To make it easier to build and deploy natural language processing (NLP) systems, we are open-sourcing PyText, a modeling framework that blurs the boundaries between experimentation and large-scale deployment. PyText is a library built on PyTorch, our unified, open source deep learning framework. It offers several benefits for NLP development:
- A simplified workflow for faster experimentation.
- Access to a rich set of prebuilt model architectures and utilities for text processing and vocabulary management to facilitate large-scale deployment.
- The ability to harness the PyTorch ecosystem, including prebuilt models and tools created by researchers and engineers in the NLP community.
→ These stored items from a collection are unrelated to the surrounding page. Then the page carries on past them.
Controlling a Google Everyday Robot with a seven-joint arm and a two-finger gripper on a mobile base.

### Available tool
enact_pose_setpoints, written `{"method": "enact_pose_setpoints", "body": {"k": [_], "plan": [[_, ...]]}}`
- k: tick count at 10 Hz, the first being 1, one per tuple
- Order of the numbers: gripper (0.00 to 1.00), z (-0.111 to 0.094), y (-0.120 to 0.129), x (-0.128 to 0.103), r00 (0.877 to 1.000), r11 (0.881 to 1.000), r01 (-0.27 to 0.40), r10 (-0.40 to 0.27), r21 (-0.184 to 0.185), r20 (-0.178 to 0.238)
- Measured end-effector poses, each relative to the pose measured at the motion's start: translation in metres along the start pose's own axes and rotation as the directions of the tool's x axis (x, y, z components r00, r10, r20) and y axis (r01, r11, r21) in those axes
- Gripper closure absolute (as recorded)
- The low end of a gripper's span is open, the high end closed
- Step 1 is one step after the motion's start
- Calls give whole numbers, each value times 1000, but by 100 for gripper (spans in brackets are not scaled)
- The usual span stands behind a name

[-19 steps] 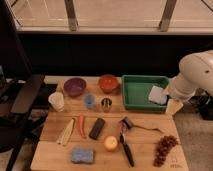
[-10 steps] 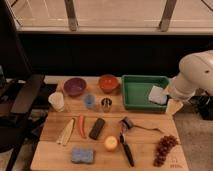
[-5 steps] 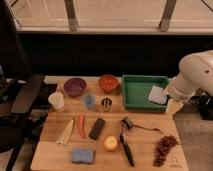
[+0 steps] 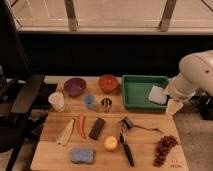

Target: Wipe red bowl with towel

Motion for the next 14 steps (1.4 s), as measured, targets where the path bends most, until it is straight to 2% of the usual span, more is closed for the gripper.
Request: {"method": "enact_pose_setpoints", "body": {"k": [2,3,5,7,9,11,14], "plan": [[35,-3,-3,1,1000,1000,9,-9,11,10],[35,-7,-9,1,999,1000,16,-17,18,32],[35,-9,-41,-14,995,998,53,-56,38,86],[35,5,-78,-32,989,997,69,-73,37,130],[35,30,-115,-47,984,997,65,-71,43,162],[35,51,-131,-49,984,998,44,-51,42,172],[35,51,-131,-46,984,998,39,-46,42,171]]}}
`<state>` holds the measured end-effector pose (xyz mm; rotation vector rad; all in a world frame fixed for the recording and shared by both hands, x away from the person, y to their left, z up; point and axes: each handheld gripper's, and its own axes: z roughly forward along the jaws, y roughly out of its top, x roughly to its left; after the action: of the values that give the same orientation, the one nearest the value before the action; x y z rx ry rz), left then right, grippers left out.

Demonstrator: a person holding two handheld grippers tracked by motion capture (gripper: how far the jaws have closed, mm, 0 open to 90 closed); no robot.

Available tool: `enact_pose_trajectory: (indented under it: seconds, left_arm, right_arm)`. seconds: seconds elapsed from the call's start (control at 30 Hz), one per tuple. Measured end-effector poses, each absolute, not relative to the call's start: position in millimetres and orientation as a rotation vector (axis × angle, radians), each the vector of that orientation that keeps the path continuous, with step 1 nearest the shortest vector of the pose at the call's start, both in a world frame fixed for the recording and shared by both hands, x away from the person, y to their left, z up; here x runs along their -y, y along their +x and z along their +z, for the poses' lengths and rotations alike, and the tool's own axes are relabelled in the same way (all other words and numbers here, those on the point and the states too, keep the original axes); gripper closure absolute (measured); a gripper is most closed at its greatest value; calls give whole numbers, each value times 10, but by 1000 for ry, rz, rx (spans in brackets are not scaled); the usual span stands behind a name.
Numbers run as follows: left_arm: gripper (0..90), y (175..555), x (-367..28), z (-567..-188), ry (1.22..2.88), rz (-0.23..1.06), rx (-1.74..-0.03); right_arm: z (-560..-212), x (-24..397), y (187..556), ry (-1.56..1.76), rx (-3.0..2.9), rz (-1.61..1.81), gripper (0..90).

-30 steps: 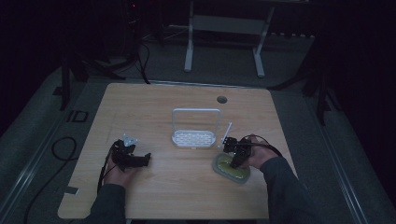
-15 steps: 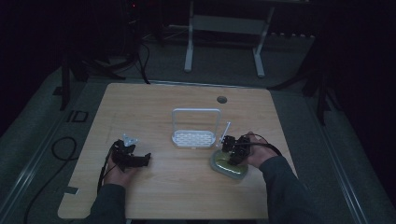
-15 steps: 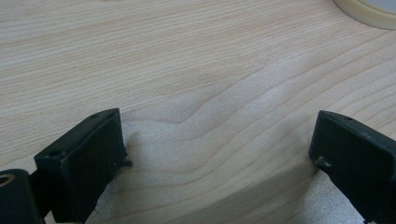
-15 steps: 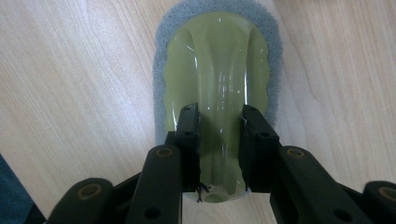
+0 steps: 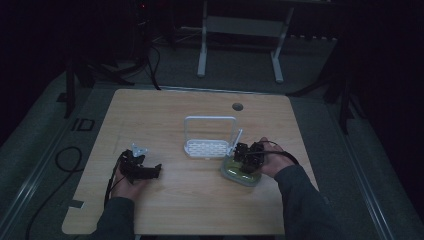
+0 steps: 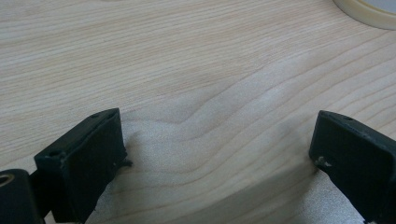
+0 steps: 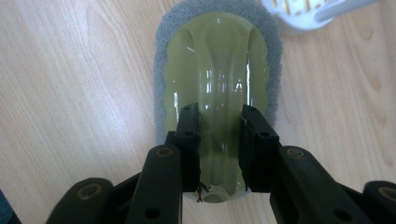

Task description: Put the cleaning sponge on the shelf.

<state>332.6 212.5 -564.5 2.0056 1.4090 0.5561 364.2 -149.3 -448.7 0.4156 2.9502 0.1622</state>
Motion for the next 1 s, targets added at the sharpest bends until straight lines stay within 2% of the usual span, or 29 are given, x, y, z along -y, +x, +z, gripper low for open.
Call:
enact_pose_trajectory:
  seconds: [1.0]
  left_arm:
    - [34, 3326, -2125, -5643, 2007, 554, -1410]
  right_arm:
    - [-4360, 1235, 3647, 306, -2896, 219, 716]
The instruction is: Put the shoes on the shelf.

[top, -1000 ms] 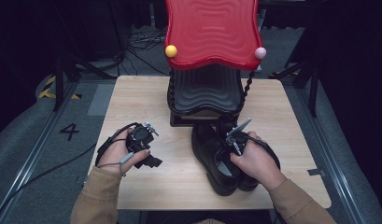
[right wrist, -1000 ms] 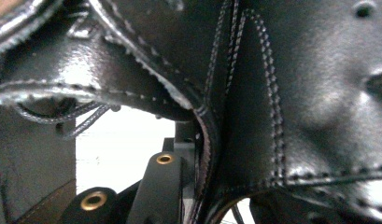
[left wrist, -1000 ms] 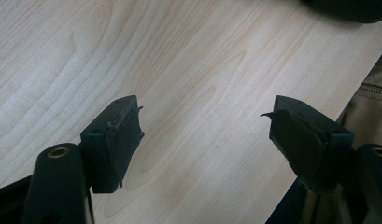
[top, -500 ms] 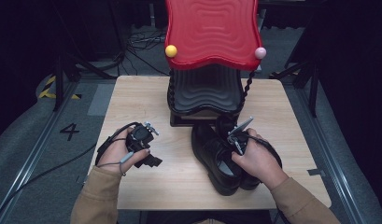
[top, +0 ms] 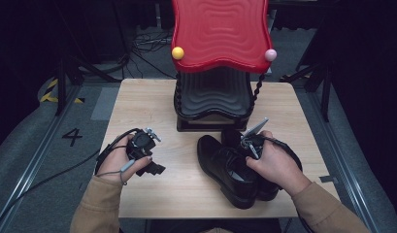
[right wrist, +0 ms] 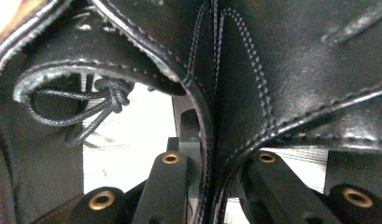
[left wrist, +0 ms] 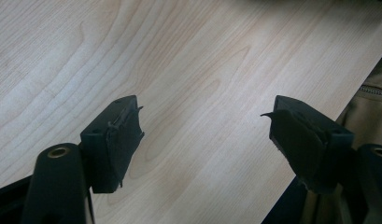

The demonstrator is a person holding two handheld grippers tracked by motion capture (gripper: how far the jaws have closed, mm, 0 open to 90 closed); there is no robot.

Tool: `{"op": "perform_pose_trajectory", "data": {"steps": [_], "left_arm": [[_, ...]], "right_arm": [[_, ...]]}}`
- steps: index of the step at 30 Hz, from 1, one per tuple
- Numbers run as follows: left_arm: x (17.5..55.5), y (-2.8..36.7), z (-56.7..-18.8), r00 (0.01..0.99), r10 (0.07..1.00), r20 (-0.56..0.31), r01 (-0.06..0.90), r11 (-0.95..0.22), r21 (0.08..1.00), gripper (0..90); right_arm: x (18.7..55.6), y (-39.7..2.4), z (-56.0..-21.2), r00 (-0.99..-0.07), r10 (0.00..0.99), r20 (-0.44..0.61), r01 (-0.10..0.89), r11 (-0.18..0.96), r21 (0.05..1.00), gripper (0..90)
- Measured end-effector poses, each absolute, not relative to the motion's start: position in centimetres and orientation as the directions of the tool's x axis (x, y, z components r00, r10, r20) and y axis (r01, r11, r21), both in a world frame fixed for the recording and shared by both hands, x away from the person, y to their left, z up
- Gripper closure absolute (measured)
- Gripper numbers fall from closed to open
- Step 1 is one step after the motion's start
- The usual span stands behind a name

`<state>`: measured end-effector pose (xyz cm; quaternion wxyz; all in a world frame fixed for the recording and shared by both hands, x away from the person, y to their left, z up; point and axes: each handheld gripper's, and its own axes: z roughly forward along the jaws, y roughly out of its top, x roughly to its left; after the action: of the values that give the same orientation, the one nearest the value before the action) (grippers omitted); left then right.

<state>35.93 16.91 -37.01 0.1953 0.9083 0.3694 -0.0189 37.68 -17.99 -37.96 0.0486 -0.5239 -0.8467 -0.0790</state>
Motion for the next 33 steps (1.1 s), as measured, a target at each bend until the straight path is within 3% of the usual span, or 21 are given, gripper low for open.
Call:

AI researchers and engineers can now use PyText to more quickly and easily experiment with and deploy systems to perform document classification, sequence tagging, semantic parsing, multitask modeling, and other tasks. At Facebook, we’ve used this framework to take NLP models from idea to full implementation in just days, instead of weeks or months, and to deploy complex models that rely on multitask learning. At Facebook today, PyText is used for more than a billion daily predictions, demonstrating that it can operate at production scale and still meet stringent latency requirements.
Engineers working on neural networks have historically faced a trade-off between frameworks optimized for experimentation and those optimized for production. This is particularly true for NLP systems, which can require creating, training, and testing dozens of models, and which use an inherently dynamic structure. Research-oriented frameworks can provide an easy, eager-execution interface that speeds the process of writing advanced and dynamic models, but they also suffer from increased latency and memory use in production. Frameworks that are optimized for production might facilitate deployment by presenting models as static graphs, but this approach makes it difficult to create dynamic representations of text sequences. PyTorch 1.0 accelerates the path from research to production by providing a single unified framework; PyText builds on that foundation to address the specific needs of NLP modeling.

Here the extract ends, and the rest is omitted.